Masking PII with Ruby gsub with Regular Expression Named Match Groups, Non-Greedy

rubyJanuary 25, 2015Dotby Justin Gordon

In this article, you'll learn:

  1. How to effectively use rubular.com and the Ruby console to get the correct regular expression syntax.
  2. What is the difference between .* and .*?, greedy and non-greedy.
  3. What are regular expression named capture groups and why you should use them.
  4. How to use String#gsub without and with the block syntax, and without or with named capture groups.

Suppose you have to filter out PII (Personally Identifiable Information) out of log entries that look like this HTML. We don't want the following PII fields to show their values: email, social_security_number, date_of_birth

Input Html

Updated User (4)<br>
     changed first_name to &quot;Karina&quot;<br>
     changed last_name to &quot;Senger&quot;<br>
     changed phone to &quot;2133432154&quot;<br>
     changed email to &quot;brenna.treutel@runolfsdottirdonnelly.org&quot;<br>
     changed street to &quot;123 Main St&quot;<br>
     changed city to &quot;Paia&quot;<br>
     changed state to &quot;HI&quot;<br>
     changed zip_code to &quot;96677&quot;<br>
     changed social_security_number to &quot;555-33-4444&quot;<br>
     changed date_of_birth to &quot;2000-10-03&quot;

And the end result we want is:

Updated User (4)<br>
     changed first_name to &quot;Karina&quot;<br>
     changed last_name to &quot;Senger&quot;<br>
     changed phone to &quot;2133432154&quot;<br>
     changed email to XXXXXX<br>
     changed street to &quot;123 Main St&quot;<br>
     changed city to &quot;Paia&quot;<br>
     changed state to &quot;HI&quot;<br>
     changed zip_code to &quot;96677&quot;<br>
     changed social_security_number to XXXXXX<br>
     changed date_of_birth to XXXXXX

Reference Web Pages

I suggest you open the following reference web pages:

  1. Ruby doc for Class Regexp
  2. Ruby doc for String#gsub
  3. Interactive Ruby regular expression tester: rubular.com

Figure out the Regexp

First, let's figure out the right regular expression using rubular.com.

Basic Regexp

Copy the above string of input (gray box above labeled /Input HTML/into the "Your test string" box, and then let's figure out a simple regexp to match an individual line.

changed email to &quot;(.*?)&quot;

image1

Why the (.*?) or Why Non-Greedy

The .*? syntax means to get the non-greedy match.

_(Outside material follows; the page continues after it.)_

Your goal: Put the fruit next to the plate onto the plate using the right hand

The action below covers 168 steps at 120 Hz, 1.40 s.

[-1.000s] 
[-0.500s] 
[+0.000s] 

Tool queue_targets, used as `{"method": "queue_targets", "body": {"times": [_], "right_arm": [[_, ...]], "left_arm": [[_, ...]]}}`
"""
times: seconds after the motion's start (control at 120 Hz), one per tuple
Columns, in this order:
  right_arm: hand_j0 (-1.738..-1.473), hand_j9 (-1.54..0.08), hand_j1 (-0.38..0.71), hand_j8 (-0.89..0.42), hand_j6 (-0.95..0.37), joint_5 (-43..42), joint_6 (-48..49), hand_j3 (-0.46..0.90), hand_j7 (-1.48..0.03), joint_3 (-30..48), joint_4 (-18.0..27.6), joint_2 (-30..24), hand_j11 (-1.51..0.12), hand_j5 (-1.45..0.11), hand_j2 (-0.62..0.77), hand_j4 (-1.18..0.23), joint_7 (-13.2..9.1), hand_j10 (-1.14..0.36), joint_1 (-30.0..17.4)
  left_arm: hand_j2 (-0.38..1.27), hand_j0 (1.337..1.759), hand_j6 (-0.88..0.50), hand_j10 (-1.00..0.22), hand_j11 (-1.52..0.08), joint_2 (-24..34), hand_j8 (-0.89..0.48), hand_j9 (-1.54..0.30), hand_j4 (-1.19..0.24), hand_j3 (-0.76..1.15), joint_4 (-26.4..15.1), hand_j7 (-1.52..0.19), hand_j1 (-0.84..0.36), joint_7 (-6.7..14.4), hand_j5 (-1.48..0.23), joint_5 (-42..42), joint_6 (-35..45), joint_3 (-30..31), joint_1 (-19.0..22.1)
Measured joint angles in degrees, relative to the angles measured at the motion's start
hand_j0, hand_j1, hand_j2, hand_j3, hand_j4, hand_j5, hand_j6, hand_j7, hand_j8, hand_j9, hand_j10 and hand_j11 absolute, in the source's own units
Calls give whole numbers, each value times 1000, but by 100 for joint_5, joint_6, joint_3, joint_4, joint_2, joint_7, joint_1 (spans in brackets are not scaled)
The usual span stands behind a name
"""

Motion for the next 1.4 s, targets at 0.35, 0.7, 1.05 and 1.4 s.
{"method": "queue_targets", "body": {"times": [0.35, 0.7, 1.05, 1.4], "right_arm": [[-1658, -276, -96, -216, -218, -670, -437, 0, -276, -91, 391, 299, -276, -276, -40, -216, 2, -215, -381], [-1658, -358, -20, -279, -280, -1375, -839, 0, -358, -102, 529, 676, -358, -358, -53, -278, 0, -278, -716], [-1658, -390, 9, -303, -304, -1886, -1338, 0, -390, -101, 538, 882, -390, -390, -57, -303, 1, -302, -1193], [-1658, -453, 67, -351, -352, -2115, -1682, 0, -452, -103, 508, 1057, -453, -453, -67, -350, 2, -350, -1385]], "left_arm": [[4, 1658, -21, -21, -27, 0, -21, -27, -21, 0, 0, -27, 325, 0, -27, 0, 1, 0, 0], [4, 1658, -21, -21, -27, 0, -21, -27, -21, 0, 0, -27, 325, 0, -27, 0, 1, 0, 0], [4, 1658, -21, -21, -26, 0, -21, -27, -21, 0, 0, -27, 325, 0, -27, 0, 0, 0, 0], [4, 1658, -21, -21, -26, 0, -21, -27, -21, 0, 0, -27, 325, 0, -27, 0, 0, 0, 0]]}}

In order to see this, let's use this string below into the "Your test string" box (note, the text scrolls way to the right):

Updated User (4)<br>     changed first_name to &quot;Karina&quot;<br>     changed last_name to &quot;Senger&quot;<br>     changed phone to &quot;2133432154&quot;<br>     changed email to &quot;brenna.treutel@runolfsdottirdonnelly.org&quot;<br>     changed street to &quot;123 Main St&quot;<br>     changed city to &quot;Paia&quot;<br>     changed state to &quot;HI&quot;<br>     changed zip_code to &quot;96677&quot;<br>     changed social_security_number to &quot;555-33-4444&quot;<br>   changed date_of_birth to &quot;2000-10-03&quot;

Notice that you see the correct result for the match.

Now, remove the ? in the .*?, using this regexp:

changed email to &quot;(.*)&quot;

And you'll see this:

image2

Now, add back the ? after the .*, and you'll see the right value.

image3

The Ruby docs for Class Regexp explain this:

Repetition is greedy by default: as many occurrences as possible are matched while still allowing the overall match to succeed. By contrast, lazy matching makes the minimal amount of matches necessary for overall success. A greedy metacharacter can be made lazy by following it with ?.

Match any of the 3 fields

How do we match any of the PII fields of email, social_security_number, date_of_birth?

The answer is to use alternation.

The vertical bar metacharacter (|) combines two expressions into a single one that matches either of the expressions. Each expression is an alternative.

changed (email|social_security_number|date_of_birth) to &quot;(.*?)&quot;

image4

Experiment in the Console (Pry)

Open up your rails console (rails c) and paste the following 2 lines. This will set you up with what we've been testing in Rubular.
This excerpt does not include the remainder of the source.